An area I had underestimated a little bit is Joe’s ability to win the puck back. The number of times where he was tracking guys from behind, with his reach, he gets his stick on the puck and creates so many loose pucks and turnovers and opportunities for Mitch and Auston going the other way.

Those kinds of things really stood out. I think the line had enough success and did enough good things in that short window that I didn’t want an unfortunate injury to Joe to disrupt what was our plan to go with to start the season. I don’t think the sample was big enough to make any real determinations either way. We want to give it a bit more runway here. We are hoping it can stick.

The power play has gone 0-for-5 over the last three games.
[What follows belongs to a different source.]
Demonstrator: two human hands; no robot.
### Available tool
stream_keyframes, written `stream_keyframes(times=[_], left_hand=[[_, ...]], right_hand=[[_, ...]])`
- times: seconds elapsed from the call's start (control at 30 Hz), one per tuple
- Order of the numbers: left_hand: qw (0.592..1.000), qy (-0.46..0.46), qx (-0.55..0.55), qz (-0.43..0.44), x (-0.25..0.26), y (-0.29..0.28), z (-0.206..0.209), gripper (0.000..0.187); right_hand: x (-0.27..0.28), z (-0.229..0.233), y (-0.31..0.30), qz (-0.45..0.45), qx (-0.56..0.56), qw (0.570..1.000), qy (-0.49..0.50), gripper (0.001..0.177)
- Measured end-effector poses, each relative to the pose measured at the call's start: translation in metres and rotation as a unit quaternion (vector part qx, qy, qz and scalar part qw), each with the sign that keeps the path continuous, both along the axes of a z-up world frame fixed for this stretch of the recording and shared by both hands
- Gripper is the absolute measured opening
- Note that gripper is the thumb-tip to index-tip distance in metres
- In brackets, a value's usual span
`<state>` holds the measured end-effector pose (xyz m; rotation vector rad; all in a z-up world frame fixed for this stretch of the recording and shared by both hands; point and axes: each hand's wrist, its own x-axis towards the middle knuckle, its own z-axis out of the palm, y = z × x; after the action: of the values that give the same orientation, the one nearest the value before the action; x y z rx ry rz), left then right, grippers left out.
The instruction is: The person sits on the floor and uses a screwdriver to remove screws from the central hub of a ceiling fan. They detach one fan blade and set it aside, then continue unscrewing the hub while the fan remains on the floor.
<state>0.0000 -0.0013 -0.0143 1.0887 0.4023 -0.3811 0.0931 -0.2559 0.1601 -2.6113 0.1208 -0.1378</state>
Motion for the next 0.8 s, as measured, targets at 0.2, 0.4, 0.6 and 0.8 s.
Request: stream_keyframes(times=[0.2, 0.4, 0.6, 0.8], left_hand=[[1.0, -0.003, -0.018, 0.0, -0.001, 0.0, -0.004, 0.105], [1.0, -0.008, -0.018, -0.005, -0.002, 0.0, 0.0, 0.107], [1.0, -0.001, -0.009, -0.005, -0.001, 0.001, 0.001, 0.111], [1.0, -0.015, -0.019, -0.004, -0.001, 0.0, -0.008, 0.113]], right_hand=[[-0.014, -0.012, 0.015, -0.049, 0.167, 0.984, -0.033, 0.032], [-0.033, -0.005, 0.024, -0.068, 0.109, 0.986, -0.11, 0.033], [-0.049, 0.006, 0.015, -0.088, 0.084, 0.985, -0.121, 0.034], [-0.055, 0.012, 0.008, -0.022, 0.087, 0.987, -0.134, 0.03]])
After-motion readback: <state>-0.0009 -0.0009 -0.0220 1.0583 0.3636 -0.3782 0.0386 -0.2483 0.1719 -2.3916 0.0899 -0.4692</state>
Does Thornton give you a boost there? Is it a matter of not as many opportunities with fewer calls happening?

Keefe: Yeah, I think it is a bit of both things. We haven’t had as many opportunities to really find much rhythm with the power play because we haven’t had as many opportunities in each game. Also, we have had some disruptions, whether it is Joe leaving and then Simmonds leaving the lineup. We tried some different things to see how it would work. It hasn’t quite been there for us in terms of the chemistry and the rhythm of it.

Also, I think it is partly the other teams adjusting, too. Penalty kills get better over the course of the season. That is just the way it goes. Other teams are adjusting to you, especially when you are playing the same team over and over.

As much as the power play has an advantage with one more player, the reality it is the penalty kill has the advantage — that is why the best power plays only come in at between 20-30%. We have to find a way to get that back on track, for sure.

What is standing out about the way Zach Hyman is playing this year?

Keefe: In the last 10 games or so, he has really found his game and has really found his legs. I thought he was a standout for us yesterday in terms of dealing with the physicality and playing through that and still being effective. He has brought a lot to that line with Auston and Mitch, which, of course, we appreciate. We have always known that he brings those elements to that line and he will still be available to us to mix into that line at different times.

The way he skates, protects the puck, transports it from our zone to the offensive zone, and gets it back there — we are hoping all of those kinds of things can help JT and Will find their game and have things really come together for them.